大変貧しい環境で育ちますから、高校は定時制、大学は夜学でした。
しかし司法試験に一発で合格し、弁護士となります。
差別と闘う人生には心が揺さぶられます。
部落問題のことだけでなく、天皇制のことまできっちりと書いていることが立派だと思いました。

中山さんの自伝を読んでいると、人生で最も影響を受けたのは父親であることが分かります。
清貧に甘んじて、靴の修理職人としてコツコツと働き、部落解放運動にも力を注いだ生き方は、自分の子ども(中山さん)の中に脈々と生きています。その父と子のつながりが美しい。

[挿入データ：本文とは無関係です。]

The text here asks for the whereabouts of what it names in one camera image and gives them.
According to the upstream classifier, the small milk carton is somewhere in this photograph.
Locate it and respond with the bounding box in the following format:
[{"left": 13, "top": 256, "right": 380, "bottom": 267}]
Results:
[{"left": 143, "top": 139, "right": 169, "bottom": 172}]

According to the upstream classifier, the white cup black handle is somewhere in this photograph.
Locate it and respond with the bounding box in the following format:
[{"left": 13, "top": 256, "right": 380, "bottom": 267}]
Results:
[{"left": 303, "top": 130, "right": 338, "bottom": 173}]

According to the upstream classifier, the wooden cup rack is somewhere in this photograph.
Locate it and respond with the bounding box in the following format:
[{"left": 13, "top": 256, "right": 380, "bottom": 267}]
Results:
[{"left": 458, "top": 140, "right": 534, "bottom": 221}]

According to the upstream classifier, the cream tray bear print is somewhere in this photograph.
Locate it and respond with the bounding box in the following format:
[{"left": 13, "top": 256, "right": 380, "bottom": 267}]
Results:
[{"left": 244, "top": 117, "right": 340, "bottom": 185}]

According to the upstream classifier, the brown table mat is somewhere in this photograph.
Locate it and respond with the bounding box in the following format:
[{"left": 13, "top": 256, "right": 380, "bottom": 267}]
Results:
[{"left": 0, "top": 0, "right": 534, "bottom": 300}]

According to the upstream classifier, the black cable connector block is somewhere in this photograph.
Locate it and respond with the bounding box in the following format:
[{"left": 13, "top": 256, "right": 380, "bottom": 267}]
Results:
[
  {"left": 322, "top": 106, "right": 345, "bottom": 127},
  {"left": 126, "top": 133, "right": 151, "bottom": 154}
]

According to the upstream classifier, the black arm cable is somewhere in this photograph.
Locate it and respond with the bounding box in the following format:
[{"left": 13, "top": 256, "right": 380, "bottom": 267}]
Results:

個人的な話ですが、ぼくの父親も非常に貧しい環境で育ち、学校もろくに行っていません。小学生の時から働いていたと思います。
父は世の中を肯定的に捉えることができず、重たい荷物を背負ったような生き方でした。
父が死んで2年になりますが、彼は人生にどういう喜びを持っていたのだろうかと最近になってよく考えます。
生きることが決して楽しい人ではなかったように思われます。

そういう父に育てられた自分という存在は、なかなか楽天的に自分を肯定することができません。
多分父親が自分を肯定していなかったからでしょう。
ぼくは当面の間、父との間で対話を続けると思います。

中山さん親子は、部落に育ち、貧しく生きても、心は豊かだったと思います。ぼくはこの自伝を読んで、「すごく苦労して偉いな」と感嘆するより、「ああ、羨ましい」という羨望を覚えます。
人生において、何かを成し遂げようとする課題を持った生き方は、生きて生きがいのある充実した人生ですよね。